→ **Prompt**
Pictures are to be dropped from the copy. Retype the listing exactly.

→ **Input data**
[Start of Attachment]

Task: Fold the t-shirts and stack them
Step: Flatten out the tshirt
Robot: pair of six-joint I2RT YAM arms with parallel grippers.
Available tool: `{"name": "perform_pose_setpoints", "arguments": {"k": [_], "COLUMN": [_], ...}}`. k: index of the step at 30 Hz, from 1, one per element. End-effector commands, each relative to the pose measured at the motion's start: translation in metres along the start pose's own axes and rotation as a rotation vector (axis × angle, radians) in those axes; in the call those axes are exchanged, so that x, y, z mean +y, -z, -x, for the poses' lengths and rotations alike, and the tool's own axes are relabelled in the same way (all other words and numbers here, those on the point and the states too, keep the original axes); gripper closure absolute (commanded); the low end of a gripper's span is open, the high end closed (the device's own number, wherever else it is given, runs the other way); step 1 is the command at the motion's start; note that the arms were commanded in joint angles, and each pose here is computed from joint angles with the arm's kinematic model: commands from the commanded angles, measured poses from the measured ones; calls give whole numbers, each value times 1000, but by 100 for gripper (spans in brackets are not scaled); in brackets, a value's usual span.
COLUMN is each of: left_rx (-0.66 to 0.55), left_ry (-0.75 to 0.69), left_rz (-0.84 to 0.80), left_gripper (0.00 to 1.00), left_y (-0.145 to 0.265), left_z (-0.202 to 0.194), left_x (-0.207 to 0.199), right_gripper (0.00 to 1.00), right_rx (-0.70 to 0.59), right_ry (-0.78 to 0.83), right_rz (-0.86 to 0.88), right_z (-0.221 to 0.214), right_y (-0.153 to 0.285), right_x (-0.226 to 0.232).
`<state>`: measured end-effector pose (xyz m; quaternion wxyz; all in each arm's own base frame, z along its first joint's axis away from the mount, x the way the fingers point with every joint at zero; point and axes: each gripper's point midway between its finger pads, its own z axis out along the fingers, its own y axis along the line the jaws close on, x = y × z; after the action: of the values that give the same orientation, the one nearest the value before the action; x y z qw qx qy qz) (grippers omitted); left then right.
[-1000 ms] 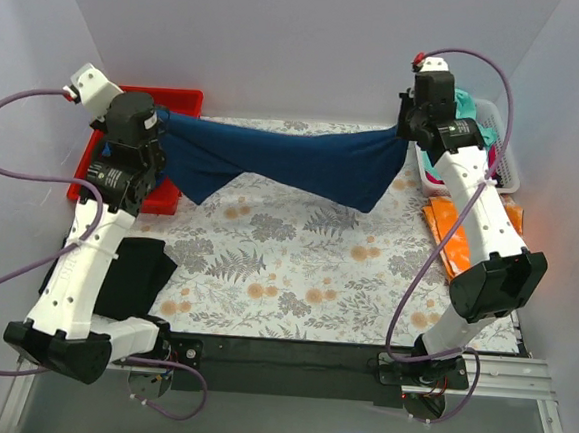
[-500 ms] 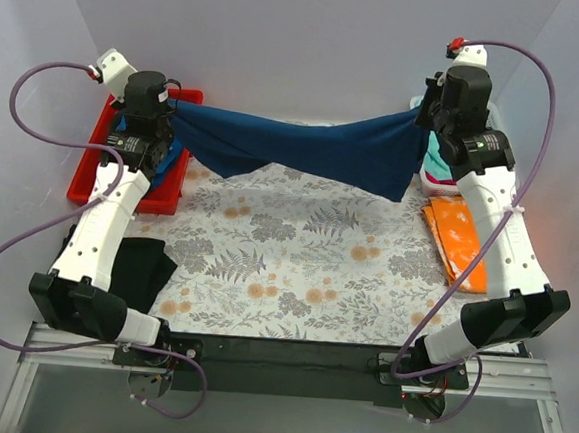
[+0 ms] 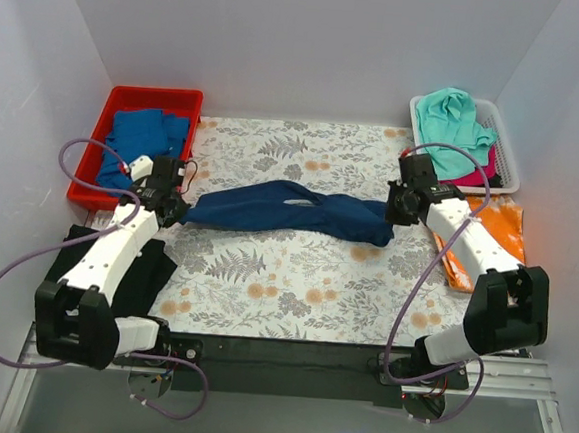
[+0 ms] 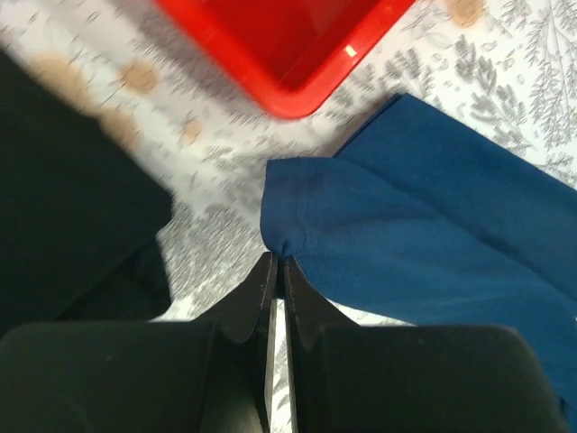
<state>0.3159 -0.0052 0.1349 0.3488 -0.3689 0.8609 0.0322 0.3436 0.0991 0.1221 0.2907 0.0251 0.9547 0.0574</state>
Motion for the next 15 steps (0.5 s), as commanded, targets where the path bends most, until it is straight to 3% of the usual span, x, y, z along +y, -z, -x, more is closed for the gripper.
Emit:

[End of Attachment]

→ **Result of the task**
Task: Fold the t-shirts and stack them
Step: Flatten out the tshirt
Robot: pair of six-joint I2RT YAM arms with parallel grippers.
Available tool: `{"name": "perform_pose_setpoints", "arguments": {"k": [_], "COLUMN": [_], ...}}`. k: index of the step at 30 Hz, from 1, one per element. End-effector commands, each relative to the pose measured at the motion's start: translation in metres along the start pose's own axes and rotation as a rotation vector (axis × angle, radians) in those axes; in the call those axes are exchanged, so that x, y, z mean +y, -z, -x, for the poses' lengths and rotations alike, and the tool's own axes are relabelled in the same way (all other words and numbers here, those on the point and the states too, keep the original axes); gripper closure absolute (commanded); the low end of a gripper's span is open, the high end closed (the device's own number, wherever else it is given, runs the other way); step 1 is the command at the motion's start; note that the arms were commanded in joint angles, and each pose here is computed from joint angles with the arm's kinematic model: commands from the commanded angles, measured poses from the measured ones; calls give whole numbers, each value times 1000, but by 100 for gripper (spans in brackets are not scaled); in brackets, a value's usual span.
COLUMN is each of: left_rx (-0.66 to 0.55), left_ry (-0.75 to 0.69), left_rz (-0.84 to 0.80), left_gripper (0.00 to 1.00), left_y (-0.145 to 0.265), left_z (-0.202 to 0.194), left_x (-0.207 to 0.199), right_gripper (0.00 to 1.00), right_rx (-0.70 to 0.59), right_ry (-0.78 to 0.83), right_rz (-0.86 to 0.88), right_z (-0.221 to 0.214), right_y (-0.153 to 0.285), right_x (-0.226 to 0.232).
`<state>`: measured end-effector pose (xyz m; quaternion wxyz; all in each arm's own base frame, z along its first joint's axis away from the mount, x the way the fingers point with every joint at zero; point and axes: each gripper's point midway between its finger pads, its own z axis out along the fingers, its own y axis along the line the jaws close on, x = y × z; after the action: of the values that give the same orientation, the one nearest the value before the action; x y z qw qx qy qz) (grippers omitted); left then right.
[-1000 ms] 
[-500 ms] 
[+0 ms] 
[+0 ms] 
<state>0.3159 -0.0052 0.1349 0.3488 -0.3689 0.8609 0.0322 0.3436 0.0991 0.1221 0.2907 0.0251 0.9547 0.0574</state>
Motion for the next 15 steps (0.5 s), as commanded, targets where the path bends most, until it is straight to 3% of the usual span, x, y, z along +y, -z, -x, more is closed for the gripper.
Emit:

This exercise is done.